**THE TASK**
In the data below, the answer is the run of lines from the line containing "for the aluminium" through the line containing "right white wrist", both included; print it exactly and nothing else.

****************

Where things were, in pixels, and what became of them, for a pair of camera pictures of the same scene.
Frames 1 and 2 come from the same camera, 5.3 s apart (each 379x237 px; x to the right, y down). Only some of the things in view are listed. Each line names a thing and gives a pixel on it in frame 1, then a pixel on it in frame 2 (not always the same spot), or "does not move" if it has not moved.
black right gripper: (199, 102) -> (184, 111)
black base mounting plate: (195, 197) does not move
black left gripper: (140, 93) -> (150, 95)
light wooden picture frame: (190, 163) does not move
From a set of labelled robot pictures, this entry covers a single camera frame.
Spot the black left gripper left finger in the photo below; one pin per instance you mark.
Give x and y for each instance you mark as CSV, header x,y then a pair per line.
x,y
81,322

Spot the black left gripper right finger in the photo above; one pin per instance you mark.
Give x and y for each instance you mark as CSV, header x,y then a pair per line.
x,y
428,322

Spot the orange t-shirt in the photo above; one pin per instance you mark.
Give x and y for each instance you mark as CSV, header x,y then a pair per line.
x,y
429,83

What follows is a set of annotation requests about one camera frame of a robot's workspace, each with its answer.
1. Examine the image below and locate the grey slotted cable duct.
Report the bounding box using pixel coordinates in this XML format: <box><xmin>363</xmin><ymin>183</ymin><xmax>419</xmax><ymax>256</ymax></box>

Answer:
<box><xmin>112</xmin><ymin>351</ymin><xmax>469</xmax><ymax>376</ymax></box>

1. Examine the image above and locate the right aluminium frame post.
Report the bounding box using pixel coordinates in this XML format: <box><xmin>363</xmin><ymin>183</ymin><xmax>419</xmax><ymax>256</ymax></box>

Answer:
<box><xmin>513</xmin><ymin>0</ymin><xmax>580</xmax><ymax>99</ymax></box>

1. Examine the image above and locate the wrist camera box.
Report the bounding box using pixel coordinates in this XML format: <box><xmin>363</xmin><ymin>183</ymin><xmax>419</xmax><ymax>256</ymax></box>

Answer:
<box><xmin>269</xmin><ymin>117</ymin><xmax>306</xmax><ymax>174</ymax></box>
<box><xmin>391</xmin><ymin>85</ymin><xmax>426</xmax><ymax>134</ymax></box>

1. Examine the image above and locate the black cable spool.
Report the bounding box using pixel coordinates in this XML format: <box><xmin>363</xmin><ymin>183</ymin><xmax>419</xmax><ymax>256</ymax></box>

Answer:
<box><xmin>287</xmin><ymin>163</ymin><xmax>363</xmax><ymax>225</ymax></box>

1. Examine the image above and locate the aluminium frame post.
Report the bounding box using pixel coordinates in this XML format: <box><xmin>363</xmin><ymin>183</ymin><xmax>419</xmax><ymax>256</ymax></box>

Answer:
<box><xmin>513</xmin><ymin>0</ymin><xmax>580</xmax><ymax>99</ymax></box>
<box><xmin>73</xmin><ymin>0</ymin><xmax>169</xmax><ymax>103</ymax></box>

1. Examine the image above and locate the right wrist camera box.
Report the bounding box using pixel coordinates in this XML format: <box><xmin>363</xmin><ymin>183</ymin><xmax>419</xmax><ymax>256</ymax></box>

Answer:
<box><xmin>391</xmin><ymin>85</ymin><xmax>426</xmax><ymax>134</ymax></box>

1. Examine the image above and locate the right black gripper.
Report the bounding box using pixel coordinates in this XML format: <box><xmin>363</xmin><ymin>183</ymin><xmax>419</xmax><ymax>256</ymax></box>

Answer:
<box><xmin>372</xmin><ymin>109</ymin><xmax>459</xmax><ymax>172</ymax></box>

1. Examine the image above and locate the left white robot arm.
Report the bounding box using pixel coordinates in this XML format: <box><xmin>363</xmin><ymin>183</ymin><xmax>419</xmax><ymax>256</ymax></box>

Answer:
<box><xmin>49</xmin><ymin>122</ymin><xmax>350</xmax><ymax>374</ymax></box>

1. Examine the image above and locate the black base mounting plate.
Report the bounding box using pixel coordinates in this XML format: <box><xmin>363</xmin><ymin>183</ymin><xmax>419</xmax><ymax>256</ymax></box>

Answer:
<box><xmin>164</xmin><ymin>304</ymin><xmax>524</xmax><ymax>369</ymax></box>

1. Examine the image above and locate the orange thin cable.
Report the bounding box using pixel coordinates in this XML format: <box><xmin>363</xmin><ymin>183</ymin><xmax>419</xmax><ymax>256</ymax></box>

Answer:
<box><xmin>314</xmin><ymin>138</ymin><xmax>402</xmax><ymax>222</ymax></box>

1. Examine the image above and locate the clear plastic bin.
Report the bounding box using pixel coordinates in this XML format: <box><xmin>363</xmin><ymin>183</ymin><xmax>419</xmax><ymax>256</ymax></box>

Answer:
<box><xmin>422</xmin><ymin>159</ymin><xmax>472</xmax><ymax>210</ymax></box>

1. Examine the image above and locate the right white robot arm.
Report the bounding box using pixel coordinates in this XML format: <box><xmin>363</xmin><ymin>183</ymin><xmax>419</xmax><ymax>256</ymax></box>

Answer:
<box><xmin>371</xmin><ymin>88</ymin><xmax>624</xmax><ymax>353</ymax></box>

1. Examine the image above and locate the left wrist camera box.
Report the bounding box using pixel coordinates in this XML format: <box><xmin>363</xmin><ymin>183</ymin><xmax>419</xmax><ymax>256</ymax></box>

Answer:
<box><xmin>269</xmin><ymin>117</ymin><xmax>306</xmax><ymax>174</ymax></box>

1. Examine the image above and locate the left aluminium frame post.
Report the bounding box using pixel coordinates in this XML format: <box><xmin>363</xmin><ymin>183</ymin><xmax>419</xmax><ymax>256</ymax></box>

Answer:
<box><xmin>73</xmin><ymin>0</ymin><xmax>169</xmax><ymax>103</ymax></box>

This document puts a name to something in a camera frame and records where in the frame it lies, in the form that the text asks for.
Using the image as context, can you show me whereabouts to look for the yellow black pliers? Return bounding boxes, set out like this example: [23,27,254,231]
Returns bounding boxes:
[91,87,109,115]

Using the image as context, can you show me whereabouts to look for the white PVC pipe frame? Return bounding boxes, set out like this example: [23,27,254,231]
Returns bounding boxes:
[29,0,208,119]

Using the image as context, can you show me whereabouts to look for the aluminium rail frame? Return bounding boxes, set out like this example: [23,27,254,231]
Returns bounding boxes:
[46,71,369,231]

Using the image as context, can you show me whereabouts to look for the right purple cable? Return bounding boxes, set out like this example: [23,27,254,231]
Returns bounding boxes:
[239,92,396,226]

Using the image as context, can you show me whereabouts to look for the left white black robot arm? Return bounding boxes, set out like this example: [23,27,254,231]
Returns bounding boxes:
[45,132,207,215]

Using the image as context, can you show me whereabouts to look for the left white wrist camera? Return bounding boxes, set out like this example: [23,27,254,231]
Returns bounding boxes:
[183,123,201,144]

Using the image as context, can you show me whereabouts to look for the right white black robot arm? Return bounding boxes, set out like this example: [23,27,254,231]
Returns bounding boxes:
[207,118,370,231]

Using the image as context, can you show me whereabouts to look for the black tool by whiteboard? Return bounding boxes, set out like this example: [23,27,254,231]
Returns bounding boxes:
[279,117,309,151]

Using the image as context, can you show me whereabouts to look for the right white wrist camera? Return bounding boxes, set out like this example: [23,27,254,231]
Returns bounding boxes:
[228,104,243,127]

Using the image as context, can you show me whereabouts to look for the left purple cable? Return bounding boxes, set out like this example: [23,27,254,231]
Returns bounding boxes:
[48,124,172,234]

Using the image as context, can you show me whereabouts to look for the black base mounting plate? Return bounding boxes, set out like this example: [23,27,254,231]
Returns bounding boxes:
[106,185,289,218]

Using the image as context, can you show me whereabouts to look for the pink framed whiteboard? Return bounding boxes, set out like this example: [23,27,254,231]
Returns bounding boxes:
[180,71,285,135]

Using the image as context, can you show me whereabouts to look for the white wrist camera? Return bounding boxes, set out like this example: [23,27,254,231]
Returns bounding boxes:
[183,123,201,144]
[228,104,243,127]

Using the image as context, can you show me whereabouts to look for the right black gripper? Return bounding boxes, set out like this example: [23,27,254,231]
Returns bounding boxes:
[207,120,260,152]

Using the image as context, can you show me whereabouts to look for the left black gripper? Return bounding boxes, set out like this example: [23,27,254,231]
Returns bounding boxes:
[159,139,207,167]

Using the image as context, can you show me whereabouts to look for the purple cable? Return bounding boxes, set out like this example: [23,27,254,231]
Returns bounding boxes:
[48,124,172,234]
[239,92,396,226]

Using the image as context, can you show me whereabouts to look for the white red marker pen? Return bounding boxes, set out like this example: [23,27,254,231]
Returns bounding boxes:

****************

**OUTPUT FOR THIS EXERCISE**
Using the image as context, can you show me whereabouts to look for the aluminium rail frame? Return bounding boxes, set out like this example: [23,27,254,231]
Returns bounding boxes:
[46,71,369,231]

Using the image as context, can you show me whereabouts to look for the right purple cable? Return bounding boxes, set out like this example: [23,27,254,231]
Returns bounding boxes:
[239,92,396,226]

Using the image as context, can you show me whereabouts to look for the left white black robot arm? Return bounding boxes, set out like this example: [23,27,254,231]
Returns bounding boxes:
[45,132,207,215]

Using the image as context, can you show me whereabouts to look for the left white wrist camera? Return bounding boxes, set out like this example: [23,27,254,231]
Returns bounding boxes:
[183,123,201,144]

Using the image as context, can you show me whereabouts to look for the right white black robot arm? Return bounding boxes, set out like this example: [23,27,254,231]
Returns bounding boxes:
[207,118,370,231]

Using the image as context, can you show me whereabouts to look for the black tool by whiteboard? Return bounding boxes, set out like this example: [23,27,254,231]
Returns bounding boxes:
[279,117,309,151]

Using the image as context, can you show me whereabouts to look for the right white wrist camera? Return bounding boxes, set out like this example: [23,27,254,231]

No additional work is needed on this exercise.